* **PROBLEM**:
Transcribe every record exactly.

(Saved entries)
+++
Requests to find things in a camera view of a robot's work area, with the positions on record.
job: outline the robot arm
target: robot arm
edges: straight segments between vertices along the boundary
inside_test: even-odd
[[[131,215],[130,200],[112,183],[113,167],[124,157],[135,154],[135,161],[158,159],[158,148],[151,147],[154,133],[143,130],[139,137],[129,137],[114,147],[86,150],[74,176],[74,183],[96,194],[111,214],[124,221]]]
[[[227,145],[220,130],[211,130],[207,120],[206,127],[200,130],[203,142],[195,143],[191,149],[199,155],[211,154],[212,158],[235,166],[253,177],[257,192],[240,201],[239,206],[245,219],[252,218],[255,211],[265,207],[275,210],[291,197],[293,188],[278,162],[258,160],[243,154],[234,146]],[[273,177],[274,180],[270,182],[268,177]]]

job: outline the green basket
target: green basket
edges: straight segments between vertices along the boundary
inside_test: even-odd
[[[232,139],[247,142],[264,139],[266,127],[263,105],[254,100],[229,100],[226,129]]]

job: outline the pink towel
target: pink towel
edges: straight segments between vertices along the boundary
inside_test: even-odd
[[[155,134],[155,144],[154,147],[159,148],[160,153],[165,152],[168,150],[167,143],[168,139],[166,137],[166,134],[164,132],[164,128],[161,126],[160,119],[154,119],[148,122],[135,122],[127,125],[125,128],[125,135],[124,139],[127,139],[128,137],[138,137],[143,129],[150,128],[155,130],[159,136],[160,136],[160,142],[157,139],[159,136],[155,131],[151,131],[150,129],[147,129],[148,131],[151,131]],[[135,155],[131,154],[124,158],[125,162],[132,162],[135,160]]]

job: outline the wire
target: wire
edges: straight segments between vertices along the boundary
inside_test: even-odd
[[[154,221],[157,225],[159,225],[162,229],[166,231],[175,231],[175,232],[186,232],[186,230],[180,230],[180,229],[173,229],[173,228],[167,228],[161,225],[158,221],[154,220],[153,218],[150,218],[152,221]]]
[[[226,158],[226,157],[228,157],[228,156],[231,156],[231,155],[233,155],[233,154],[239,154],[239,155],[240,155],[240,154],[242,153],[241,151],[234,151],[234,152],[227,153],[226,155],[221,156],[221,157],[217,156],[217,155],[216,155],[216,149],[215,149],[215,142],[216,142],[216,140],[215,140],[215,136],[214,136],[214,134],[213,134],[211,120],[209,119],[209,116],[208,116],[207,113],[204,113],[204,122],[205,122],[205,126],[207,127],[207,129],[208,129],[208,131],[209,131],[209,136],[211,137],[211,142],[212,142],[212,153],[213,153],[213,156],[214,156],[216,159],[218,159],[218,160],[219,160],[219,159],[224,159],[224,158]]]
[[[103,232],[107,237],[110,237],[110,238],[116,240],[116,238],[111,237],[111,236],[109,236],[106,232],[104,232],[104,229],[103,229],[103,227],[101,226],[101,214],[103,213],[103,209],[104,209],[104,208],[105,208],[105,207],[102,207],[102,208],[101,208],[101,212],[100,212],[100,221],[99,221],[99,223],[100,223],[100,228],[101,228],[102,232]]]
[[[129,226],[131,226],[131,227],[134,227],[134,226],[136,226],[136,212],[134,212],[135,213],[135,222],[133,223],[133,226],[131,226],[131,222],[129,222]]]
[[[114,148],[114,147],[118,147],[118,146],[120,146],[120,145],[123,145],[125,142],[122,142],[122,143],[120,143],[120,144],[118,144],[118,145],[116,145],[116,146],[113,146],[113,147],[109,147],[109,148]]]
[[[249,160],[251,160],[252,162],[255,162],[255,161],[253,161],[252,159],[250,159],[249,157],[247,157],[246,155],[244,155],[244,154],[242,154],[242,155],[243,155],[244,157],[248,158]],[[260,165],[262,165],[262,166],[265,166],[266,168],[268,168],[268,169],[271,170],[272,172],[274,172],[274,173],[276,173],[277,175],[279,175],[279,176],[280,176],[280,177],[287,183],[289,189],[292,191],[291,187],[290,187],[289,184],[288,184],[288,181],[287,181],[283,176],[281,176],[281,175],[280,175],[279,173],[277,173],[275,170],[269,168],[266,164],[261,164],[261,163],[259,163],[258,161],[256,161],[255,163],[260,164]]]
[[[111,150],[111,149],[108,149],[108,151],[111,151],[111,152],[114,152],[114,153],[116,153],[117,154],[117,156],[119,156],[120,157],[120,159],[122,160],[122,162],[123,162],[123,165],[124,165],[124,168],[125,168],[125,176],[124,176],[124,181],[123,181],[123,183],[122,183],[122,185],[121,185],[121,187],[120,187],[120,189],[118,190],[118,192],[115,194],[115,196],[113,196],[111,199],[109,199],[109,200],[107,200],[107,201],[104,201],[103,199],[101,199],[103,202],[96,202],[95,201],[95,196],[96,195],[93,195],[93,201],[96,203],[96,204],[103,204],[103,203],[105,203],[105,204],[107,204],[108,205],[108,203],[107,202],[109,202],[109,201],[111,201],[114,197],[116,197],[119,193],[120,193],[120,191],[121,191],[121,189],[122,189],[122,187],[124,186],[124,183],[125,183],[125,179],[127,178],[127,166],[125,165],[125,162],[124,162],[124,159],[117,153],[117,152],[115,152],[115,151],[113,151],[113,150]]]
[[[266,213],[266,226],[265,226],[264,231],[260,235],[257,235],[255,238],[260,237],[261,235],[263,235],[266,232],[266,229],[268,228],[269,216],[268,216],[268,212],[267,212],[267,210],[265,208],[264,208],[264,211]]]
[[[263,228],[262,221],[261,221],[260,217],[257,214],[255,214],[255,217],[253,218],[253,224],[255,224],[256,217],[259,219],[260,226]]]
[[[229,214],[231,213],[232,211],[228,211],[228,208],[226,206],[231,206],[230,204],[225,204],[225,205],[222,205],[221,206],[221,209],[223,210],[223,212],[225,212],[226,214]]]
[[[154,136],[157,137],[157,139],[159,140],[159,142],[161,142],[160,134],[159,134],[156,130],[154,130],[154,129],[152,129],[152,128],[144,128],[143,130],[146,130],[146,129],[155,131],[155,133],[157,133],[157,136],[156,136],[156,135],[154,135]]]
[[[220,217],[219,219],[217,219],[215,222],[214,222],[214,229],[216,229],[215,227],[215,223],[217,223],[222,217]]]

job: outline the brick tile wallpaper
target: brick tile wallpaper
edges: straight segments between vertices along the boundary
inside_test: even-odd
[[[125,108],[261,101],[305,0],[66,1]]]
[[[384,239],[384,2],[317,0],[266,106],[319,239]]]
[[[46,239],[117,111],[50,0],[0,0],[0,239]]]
+++
* **ANSWER**:
Requests to find things in a camera view of a robot's work area, with the positions on record.
job: outline the robot arm
target: robot arm
edges: straight segments between vertices along the boundary
inside_test: even-odd
[[[131,215],[130,200],[112,183],[113,167],[124,157],[135,154],[135,161],[158,159],[158,148],[151,147],[154,133],[143,130],[139,137],[129,137],[114,147],[86,150],[74,176],[74,183],[96,194],[111,214],[124,221]]]
[[[227,145],[220,130],[211,130],[207,120],[206,127],[200,130],[203,142],[195,143],[191,149],[199,155],[211,154],[212,158],[235,166],[253,177],[257,192],[240,201],[239,206],[245,219],[252,218],[255,211],[265,207],[275,210],[291,197],[293,188],[278,162],[258,160],[243,154],[234,146]],[[273,177],[274,180],[270,182],[268,177]]]

job: outline the green basket
target: green basket
edges: straight segments between vertices along the boundary
inside_test: even-odd
[[[232,139],[247,142],[264,139],[266,127],[263,105],[254,100],[229,100],[226,129]]]

job: outline the pink towel
target: pink towel
edges: straight segments between vertices along the boundary
inside_test: even-odd
[[[155,134],[155,144],[154,147],[159,148],[160,153],[165,152],[168,150],[167,143],[168,139],[166,137],[166,134],[164,132],[164,128],[161,126],[160,119],[154,119],[148,122],[135,122],[127,125],[125,128],[125,135],[124,139],[127,139],[128,137],[138,137],[143,129],[150,128],[155,130],[159,136],[160,136],[160,142],[157,139],[159,136],[155,131],[151,131],[150,129],[147,129],[148,131],[151,131]],[[135,155],[131,154],[124,158],[125,162],[132,162],[135,160]]]

job: outline the wire
target: wire
edges: straight segments between vertices along the boundary
inside_test: even-odd
[[[154,221],[157,225],[159,225],[162,229],[166,231],[175,231],[175,232],[186,232],[186,230],[180,230],[180,229],[173,229],[173,228],[167,228],[161,225],[158,221],[154,220],[153,218],[150,218],[152,221]]]
[[[226,158],[226,157],[228,157],[228,156],[231,156],[231,155],[233,155],[233,154],[239,154],[239,155],[240,155],[240,154],[242,153],[241,151],[234,151],[234,152],[227,153],[226,155],[221,156],[221,157],[217,156],[217,155],[216,155],[216,149],[215,149],[215,142],[216,142],[216,140],[215,140],[215,136],[214,136],[214,134],[213,134],[211,120],[209,119],[209,116],[208,116],[207,113],[204,113],[204,122],[205,122],[205,126],[207,127],[207,129],[208,129],[208,131],[209,131],[209,136],[211,137],[211,142],[212,142],[212,153],[213,153],[213,156],[214,156],[216,159],[218,159],[218,160],[219,160],[219,159],[224,159],[224,158]]]
[[[103,232],[107,237],[110,237],[110,238],[116,240],[116,238],[111,237],[111,236],[109,236],[106,232],[104,232],[104,229],[103,229],[103,227],[101,226],[101,214],[103,213],[103,209],[104,209],[104,208],[105,208],[105,207],[102,207],[102,208],[101,208],[101,212],[100,212],[100,221],[99,221],[99,223],[100,223],[100,228],[101,228],[102,232]]]
[[[129,226],[131,226],[131,227],[134,227],[134,226],[136,226],[136,212],[134,212],[135,213],[135,222],[133,223],[133,226],[131,226],[131,222],[129,222]]]
[[[114,148],[114,147],[118,147],[118,146],[120,146],[120,145],[123,145],[125,142],[122,142],[122,143],[120,143],[120,144],[118,144],[118,145],[116,145],[116,146],[113,146],[113,147],[109,147],[109,148]]]
[[[249,160],[251,160],[252,162],[255,162],[255,161],[253,161],[252,159],[250,159],[249,157],[247,157],[246,155],[244,155],[244,154],[242,154],[242,155],[243,155],[244,157],[248,158]],[[260,165],[262,165],[262,166],[265,166],[266,168],[268,168],[268,169],[271,170],[272,172],[274,172],[274,173],[276,173],[277,175],[279,175],[279,176],[280,176],[280,177],[287,183],[289,189],[292,191],[291,187],[290,187],[289,184],[288,184],[288,181],[287,181],[283,176],[281,176],[281,175],[280,175],[279,173],[277,173],[275,170],[269,168],[266,164],[261,164],[261,163],[259,163],[258,161],[256,161],[255,163],[260,164]]]
[[[111,150],[111,149],[108,149],[108,151],[111,151],[111,152],[114,152],[114,153],[116,153],[117,154],[117,156],[119,156],[120,157],[120,159],[122,160],[122,162],[123,162],[123,165],[124,165],[124,168],[125,168],[125,176],[124,176],[124,181],[123,181],[123,183],[122,183],[122,185],[121,185],[121,187],[120,187],[120,189],[118,190],[118,192],[115,194],[115,196],[113,196],[111,199],[109,199],[109,200],[107,200],[107,201],[104,201],[103,199],[101,199],[103,202],[96,202],[95,201],[95,196],[96,195],[93,195],[93,201],[96,203],[96,204],[103,204],[103,203],[105,203],[105,204],[107,204],[108,205],[108,203],[107,202],[109,202],[109,201],[111,201],[114,197],[116,197],[119,193],[120,193],[120,191],[121,191],[121,189],[122,189],[122,187],[124,186],[124,183],[125,183],[125,179],[127,178],[127,166],[125,165],[125,162],[124,162],[124,159],[117,153],[117,152],[115,152],[115,151],[113,151],[113,150]]]
[[[266,213],[266,226],[265,226],[264,231],[260,235],[257,235],[255,238],[260,237],[261,235],[263,235],[266,232],[266,229],[268,228],[269,216],[268,216],[268,212],[267,212],[267,210],[265,208],[264,208],[264,211]]]
[[[263,228],[262,221],[261,221],[260,217],[257,214],[255,214],[255,217],[253,218],[253,224],[255,224],[256,217],[259,219],[260,226]]]
[[[229,214],[231,213],[232,211],[228,211],[228,208],[226,206],[231,206],[230,204],[225,204],[225,205],[222,205],[221,206],[221,209],[223,210],[223,212],[225,212],[226,214]]]
[[[154,136],[157,137],[157,139],[159,140],[159,142],[161,142],[160,134],[159,134],[156,130],[154,130],[154,129],[152,129],[152,128],[144,128],[143,130],[146,130],[146,129],[155,131],[155,133],[157,133],[157,136],[156,136],[156,135],[154,135]]]
[[[220,217],[219,219],[217,219],[215,222],[214,222],[214,229],[216,229],[215,227],[215,223],[217,223],[222,217]]]

job: outline the brick tile wallpaper
target: brick tile wallpaper
edges: straight segments between vertices along the boundary
inside_test: even-odd
[[[125,108],[261,101],[305,0],[66,1]]]
[[[384,239],[384,2],[317,0],[266,106],[319,239]]]
[[[46,239],[117,111],[50,0],[0,0],[0,239]]]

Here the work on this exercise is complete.